[Dataset entries]
_____

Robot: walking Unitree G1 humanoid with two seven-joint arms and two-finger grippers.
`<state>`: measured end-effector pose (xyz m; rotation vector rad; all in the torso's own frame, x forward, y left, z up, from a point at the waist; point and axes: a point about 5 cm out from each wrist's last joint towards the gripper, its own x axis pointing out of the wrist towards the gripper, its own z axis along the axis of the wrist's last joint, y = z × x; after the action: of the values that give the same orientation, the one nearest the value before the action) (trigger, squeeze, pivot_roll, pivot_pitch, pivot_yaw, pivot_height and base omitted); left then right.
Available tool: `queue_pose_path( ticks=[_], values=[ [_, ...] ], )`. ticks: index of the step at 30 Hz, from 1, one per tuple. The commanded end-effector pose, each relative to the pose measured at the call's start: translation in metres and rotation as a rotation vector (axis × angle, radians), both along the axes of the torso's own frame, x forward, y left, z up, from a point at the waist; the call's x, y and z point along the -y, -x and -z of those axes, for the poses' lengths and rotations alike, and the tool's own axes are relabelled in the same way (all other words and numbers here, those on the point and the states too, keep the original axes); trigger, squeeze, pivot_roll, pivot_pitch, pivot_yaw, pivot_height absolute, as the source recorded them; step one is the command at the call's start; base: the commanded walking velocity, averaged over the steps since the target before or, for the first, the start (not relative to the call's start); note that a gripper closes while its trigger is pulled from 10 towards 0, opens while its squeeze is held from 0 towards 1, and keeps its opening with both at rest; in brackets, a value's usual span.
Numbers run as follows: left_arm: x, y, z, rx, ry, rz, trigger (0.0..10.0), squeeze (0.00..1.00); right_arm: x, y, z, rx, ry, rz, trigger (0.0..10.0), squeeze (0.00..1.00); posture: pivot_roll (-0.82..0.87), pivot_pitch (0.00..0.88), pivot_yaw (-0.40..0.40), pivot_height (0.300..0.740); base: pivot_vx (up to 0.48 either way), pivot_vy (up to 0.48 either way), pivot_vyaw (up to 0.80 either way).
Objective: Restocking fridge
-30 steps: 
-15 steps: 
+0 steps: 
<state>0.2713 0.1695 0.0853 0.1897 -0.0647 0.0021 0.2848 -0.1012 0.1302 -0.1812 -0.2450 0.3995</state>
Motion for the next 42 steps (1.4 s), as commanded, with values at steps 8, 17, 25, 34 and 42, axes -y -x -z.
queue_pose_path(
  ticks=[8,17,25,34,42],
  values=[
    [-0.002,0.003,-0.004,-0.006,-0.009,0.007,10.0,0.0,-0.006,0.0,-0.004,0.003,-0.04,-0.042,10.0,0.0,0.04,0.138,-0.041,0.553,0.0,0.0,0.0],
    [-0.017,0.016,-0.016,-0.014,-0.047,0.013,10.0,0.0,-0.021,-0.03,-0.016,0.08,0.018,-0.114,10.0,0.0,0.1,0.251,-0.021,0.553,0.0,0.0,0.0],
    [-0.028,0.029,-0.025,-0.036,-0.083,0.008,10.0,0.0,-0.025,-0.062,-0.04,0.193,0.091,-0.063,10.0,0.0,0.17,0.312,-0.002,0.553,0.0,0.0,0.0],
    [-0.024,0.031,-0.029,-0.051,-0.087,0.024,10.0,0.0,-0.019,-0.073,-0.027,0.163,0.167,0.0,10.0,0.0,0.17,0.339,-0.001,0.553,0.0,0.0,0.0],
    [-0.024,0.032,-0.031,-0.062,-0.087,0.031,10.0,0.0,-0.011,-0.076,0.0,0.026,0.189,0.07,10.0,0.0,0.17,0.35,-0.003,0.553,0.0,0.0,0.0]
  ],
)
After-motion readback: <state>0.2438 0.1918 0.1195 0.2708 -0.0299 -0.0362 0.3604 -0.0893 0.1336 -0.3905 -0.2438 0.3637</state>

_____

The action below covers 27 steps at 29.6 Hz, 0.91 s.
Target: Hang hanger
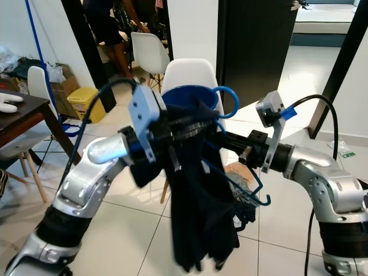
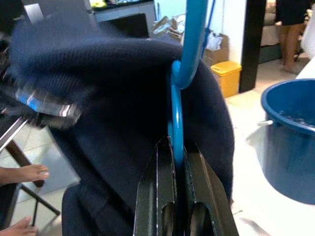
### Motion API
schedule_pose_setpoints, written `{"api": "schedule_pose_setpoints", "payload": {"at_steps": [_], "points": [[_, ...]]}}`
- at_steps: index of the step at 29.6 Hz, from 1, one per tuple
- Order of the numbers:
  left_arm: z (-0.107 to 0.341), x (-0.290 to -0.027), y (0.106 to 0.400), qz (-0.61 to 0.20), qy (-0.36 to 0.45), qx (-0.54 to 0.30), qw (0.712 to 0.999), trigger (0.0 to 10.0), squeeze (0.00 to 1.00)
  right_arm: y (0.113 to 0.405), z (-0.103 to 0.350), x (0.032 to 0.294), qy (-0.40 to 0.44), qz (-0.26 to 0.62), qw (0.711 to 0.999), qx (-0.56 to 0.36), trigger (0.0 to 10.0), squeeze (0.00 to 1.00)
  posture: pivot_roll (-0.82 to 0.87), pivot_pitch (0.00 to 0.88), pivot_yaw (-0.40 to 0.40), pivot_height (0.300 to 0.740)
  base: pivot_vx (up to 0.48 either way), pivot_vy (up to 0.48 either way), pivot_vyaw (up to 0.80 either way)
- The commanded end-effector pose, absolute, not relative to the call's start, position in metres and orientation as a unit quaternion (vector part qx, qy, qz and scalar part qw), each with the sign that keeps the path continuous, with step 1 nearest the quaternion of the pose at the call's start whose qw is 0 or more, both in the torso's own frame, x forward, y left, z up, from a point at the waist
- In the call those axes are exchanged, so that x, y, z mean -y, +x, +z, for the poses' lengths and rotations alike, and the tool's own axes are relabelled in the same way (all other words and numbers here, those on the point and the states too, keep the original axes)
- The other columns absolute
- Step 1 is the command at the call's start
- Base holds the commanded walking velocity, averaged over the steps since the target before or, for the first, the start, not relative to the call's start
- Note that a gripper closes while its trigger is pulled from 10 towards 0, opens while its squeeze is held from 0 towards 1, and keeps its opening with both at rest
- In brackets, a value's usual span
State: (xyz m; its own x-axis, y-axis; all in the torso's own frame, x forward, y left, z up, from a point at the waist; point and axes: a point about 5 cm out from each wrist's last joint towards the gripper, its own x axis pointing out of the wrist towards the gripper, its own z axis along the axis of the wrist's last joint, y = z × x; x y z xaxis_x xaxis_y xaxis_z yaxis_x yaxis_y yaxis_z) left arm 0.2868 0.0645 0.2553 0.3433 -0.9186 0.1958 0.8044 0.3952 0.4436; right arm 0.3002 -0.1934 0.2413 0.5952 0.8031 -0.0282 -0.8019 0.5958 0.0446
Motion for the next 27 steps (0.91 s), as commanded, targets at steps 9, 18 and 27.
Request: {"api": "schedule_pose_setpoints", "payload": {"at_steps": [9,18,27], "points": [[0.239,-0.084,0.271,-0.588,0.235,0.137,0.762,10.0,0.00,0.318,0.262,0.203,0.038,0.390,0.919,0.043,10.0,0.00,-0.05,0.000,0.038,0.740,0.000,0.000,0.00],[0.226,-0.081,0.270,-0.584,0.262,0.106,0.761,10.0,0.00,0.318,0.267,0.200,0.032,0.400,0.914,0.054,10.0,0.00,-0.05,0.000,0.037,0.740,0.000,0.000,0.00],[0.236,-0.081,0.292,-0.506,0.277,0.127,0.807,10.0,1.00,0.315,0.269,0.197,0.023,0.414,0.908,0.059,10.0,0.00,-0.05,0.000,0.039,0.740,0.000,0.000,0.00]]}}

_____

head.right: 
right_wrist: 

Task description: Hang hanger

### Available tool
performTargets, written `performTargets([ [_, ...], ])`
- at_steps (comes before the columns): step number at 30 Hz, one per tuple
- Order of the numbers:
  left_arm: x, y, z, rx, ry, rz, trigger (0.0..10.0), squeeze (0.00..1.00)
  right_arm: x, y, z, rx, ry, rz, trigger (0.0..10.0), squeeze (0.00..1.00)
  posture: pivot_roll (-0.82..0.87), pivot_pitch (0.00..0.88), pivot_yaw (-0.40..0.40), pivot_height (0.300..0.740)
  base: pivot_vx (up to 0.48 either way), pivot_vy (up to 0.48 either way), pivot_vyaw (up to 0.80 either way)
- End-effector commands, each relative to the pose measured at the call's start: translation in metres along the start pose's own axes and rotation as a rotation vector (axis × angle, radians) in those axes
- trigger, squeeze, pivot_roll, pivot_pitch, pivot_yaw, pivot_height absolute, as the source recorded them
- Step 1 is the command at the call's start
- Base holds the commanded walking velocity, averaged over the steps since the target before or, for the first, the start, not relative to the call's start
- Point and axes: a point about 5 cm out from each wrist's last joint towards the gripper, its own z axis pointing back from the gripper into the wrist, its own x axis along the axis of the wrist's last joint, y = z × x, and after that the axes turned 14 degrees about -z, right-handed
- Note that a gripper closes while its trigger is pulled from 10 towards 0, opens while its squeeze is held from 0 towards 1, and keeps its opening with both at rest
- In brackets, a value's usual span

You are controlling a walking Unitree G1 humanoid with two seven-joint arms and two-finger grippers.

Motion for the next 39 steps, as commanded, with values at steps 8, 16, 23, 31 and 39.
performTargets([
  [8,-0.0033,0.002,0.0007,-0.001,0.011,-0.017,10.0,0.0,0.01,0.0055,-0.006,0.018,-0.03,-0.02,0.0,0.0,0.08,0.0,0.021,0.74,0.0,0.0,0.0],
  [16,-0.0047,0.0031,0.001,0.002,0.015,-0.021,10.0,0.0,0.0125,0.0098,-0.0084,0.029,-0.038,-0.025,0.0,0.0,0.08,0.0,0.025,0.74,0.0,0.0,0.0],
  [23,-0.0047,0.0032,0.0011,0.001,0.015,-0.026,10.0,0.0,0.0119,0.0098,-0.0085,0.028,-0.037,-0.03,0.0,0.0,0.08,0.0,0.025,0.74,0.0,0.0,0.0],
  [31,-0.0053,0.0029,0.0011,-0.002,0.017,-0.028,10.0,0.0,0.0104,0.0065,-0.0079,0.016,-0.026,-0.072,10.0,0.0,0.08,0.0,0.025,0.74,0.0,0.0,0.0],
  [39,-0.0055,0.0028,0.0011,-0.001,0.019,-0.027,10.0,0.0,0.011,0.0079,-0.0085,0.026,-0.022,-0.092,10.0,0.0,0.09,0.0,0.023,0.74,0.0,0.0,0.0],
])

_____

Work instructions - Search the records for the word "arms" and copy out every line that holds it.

Task solution -
Robot: walking Unitree G1 humanoid with two seven-joint arms and two-finger grippers.
You are controlling a walking Unitree G1 humanoid with two seven-joint arms and two-finger grippers.

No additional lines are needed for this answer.